● **What the exercise asks**
In the listing below, find the line that contains "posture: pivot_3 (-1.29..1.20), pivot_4" and the line that contains "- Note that". Quote both and every line between them, exactly, and nothing more.

● **Recorded data**
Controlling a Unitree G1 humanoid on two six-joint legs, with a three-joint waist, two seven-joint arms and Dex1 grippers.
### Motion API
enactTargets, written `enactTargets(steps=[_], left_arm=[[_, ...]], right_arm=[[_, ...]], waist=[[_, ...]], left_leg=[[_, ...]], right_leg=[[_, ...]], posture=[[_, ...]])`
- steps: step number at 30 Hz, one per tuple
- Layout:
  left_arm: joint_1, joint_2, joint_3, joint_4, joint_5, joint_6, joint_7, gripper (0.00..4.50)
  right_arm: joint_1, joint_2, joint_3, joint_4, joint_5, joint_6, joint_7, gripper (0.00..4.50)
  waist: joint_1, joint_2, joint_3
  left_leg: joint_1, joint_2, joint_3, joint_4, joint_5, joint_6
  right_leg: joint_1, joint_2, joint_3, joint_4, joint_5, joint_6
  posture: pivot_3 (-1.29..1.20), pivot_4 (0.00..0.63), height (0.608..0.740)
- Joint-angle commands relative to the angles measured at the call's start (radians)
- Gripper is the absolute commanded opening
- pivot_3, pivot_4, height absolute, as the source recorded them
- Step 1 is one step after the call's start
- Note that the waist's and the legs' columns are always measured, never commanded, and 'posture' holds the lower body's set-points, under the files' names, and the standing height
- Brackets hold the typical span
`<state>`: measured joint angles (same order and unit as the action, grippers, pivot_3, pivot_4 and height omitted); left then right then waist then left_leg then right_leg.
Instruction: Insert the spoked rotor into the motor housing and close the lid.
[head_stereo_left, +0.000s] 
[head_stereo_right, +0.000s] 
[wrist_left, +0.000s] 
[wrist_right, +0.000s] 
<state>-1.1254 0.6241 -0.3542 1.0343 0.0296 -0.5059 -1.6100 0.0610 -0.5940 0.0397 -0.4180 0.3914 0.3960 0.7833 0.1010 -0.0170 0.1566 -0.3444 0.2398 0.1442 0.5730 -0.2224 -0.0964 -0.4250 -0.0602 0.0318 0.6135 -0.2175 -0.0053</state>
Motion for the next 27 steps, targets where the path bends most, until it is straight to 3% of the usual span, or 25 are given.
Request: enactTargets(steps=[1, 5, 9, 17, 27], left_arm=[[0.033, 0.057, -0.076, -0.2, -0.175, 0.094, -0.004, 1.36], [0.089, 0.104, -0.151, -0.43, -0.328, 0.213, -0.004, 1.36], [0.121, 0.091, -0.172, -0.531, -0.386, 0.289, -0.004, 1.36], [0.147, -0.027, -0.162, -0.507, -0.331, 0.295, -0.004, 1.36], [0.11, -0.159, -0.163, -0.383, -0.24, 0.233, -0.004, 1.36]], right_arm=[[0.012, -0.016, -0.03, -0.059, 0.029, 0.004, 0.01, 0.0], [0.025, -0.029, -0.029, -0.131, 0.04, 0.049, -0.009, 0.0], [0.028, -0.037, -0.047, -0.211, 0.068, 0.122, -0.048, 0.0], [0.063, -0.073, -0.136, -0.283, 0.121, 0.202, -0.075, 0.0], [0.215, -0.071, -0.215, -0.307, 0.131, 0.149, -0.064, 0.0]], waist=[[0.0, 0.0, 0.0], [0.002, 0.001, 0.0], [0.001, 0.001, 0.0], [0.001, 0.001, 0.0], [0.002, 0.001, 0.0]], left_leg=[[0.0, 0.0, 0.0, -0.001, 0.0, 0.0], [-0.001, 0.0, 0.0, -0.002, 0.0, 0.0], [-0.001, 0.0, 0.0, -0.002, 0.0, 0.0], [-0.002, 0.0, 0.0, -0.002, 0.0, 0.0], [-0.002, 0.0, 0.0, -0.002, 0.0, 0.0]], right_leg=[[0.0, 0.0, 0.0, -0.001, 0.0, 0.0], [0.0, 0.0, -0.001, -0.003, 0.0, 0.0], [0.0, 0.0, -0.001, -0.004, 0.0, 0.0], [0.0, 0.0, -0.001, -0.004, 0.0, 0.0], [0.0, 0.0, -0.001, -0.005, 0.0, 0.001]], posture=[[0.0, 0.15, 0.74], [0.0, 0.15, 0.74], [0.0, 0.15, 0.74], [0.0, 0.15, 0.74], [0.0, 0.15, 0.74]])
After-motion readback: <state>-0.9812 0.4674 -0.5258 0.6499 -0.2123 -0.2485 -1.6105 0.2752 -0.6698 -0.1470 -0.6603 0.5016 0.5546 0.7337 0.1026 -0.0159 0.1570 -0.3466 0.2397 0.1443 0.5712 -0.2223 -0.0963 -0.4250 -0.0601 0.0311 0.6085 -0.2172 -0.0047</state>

● **Answer to the problem**
  posture: pivot_3 (-1.29..1.20), pivot_4 (0.00..0.63), height (0.608..0.740)
- Joint-angle commands relative to the angles measured at the call's start (radians)
- Gripper is the absolute commanded opening
- pivot_3, pivot_4, height absolute, as the source recorded them
- Step 1 is one step after the call's start
- Note that the waist's and the legs' columns are always measured, never commanded, and 'posture' holds the lower body's set-points, under the files' names, and the standing height

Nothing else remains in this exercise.